Problem description: In the records below, take the line containing "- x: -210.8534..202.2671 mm" and reproduce it and every subsequent line exactly, adding nothing.

Available data:
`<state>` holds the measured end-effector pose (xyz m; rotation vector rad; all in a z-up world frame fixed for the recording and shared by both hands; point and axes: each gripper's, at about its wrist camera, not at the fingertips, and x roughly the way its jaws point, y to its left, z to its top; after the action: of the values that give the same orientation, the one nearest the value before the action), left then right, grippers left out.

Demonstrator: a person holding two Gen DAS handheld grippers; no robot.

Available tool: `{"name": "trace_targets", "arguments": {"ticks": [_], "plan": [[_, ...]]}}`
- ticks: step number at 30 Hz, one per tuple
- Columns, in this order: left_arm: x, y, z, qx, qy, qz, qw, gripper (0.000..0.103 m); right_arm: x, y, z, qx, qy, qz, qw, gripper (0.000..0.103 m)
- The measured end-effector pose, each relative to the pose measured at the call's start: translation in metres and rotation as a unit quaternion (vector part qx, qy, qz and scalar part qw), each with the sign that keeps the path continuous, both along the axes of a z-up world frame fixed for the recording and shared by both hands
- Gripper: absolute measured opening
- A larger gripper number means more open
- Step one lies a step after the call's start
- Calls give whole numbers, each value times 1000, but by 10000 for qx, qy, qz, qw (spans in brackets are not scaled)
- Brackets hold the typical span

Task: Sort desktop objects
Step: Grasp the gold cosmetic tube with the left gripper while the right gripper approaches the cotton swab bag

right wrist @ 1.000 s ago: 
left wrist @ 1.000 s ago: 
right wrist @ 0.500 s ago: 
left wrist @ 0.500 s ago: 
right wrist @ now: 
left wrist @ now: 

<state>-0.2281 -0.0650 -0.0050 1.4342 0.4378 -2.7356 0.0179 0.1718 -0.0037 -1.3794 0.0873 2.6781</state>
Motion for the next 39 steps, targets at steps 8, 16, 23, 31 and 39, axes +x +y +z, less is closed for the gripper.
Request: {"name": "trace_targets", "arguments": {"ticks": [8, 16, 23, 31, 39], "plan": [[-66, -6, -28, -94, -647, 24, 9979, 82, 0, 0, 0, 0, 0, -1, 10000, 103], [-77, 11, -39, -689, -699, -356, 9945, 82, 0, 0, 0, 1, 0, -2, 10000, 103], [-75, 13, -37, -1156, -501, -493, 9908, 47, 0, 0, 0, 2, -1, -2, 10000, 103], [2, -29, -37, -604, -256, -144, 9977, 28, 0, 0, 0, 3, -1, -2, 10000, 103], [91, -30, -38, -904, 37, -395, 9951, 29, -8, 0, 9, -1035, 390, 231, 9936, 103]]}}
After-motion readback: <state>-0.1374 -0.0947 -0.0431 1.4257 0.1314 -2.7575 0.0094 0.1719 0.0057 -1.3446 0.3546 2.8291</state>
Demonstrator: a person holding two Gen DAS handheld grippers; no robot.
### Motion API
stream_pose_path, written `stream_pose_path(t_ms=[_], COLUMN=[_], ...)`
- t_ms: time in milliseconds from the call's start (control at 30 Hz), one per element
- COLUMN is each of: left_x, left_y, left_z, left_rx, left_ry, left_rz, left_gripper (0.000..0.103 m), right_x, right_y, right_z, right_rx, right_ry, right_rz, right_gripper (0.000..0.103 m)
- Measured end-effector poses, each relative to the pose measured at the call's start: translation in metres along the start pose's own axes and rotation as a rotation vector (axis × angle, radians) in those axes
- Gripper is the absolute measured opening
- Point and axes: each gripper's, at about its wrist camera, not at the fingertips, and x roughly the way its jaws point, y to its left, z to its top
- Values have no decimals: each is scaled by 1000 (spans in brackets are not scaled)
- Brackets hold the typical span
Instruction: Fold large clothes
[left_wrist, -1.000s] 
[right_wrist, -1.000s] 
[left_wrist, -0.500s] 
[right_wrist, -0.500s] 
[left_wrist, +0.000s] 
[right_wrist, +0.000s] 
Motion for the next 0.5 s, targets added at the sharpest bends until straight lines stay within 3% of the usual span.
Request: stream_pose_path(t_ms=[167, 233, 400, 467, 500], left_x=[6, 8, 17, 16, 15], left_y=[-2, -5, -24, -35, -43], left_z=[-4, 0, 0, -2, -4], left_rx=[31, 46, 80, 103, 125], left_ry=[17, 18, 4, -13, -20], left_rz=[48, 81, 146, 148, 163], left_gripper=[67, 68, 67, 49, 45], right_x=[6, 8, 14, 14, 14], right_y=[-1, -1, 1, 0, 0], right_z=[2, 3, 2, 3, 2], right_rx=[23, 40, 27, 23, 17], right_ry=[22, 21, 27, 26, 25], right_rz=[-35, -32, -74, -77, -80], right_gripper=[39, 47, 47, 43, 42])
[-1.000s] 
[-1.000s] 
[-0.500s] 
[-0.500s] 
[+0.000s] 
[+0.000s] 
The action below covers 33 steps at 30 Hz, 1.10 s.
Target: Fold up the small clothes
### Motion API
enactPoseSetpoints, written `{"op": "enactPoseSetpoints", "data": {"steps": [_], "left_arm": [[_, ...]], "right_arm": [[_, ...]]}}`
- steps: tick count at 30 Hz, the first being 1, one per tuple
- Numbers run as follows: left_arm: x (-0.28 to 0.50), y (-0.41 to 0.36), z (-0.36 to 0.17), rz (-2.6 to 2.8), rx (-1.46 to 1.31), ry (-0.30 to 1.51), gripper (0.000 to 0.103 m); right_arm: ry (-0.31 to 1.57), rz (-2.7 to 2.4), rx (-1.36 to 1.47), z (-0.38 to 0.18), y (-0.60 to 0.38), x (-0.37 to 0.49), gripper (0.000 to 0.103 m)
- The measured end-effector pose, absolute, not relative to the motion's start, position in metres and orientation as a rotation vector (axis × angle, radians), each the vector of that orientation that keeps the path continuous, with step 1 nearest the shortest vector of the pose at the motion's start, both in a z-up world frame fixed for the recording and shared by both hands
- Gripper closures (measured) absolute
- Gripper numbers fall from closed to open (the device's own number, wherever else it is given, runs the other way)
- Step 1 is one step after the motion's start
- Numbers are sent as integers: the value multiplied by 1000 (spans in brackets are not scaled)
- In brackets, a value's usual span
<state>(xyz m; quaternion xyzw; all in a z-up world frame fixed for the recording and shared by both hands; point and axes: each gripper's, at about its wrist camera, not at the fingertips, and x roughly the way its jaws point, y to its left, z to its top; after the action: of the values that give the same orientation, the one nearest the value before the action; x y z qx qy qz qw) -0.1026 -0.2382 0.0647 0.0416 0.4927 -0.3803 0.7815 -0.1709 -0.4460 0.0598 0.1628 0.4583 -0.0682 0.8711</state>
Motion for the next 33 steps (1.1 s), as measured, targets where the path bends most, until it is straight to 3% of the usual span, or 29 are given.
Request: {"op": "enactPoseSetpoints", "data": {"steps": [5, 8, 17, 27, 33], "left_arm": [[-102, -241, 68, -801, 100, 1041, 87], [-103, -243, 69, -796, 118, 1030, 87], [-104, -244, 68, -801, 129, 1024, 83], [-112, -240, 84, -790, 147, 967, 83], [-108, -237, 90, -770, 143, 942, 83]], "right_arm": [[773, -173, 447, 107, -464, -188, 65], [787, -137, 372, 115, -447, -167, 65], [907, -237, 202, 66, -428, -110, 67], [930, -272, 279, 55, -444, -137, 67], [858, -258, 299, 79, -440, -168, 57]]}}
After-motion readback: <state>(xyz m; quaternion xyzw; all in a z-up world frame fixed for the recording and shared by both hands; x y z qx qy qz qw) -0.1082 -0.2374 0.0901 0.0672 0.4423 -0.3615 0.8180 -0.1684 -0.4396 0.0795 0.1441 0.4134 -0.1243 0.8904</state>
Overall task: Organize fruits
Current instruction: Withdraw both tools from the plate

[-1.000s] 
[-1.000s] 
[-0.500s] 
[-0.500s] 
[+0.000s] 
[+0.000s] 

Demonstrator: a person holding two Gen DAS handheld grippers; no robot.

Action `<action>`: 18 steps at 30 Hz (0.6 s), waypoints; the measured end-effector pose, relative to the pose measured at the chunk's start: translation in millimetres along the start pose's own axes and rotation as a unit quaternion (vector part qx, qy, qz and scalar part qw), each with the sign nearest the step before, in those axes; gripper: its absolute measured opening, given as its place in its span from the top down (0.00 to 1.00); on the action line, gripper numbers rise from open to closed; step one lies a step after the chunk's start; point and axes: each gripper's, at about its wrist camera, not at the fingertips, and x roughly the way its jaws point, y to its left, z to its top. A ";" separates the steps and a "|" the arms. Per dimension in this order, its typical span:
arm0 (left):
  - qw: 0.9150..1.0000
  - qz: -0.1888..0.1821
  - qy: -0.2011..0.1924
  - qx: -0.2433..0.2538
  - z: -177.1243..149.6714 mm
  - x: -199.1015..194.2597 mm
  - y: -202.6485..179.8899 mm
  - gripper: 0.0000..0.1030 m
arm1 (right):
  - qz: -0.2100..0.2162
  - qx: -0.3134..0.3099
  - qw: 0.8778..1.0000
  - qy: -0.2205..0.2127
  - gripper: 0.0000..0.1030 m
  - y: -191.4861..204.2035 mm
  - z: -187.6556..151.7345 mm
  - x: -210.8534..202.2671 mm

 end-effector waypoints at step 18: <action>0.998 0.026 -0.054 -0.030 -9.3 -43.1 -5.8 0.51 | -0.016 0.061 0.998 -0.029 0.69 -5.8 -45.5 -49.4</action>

Result of the task:
  - x: -210.8534..202.2671 mm

 end-effector waypoints at step 18: <action>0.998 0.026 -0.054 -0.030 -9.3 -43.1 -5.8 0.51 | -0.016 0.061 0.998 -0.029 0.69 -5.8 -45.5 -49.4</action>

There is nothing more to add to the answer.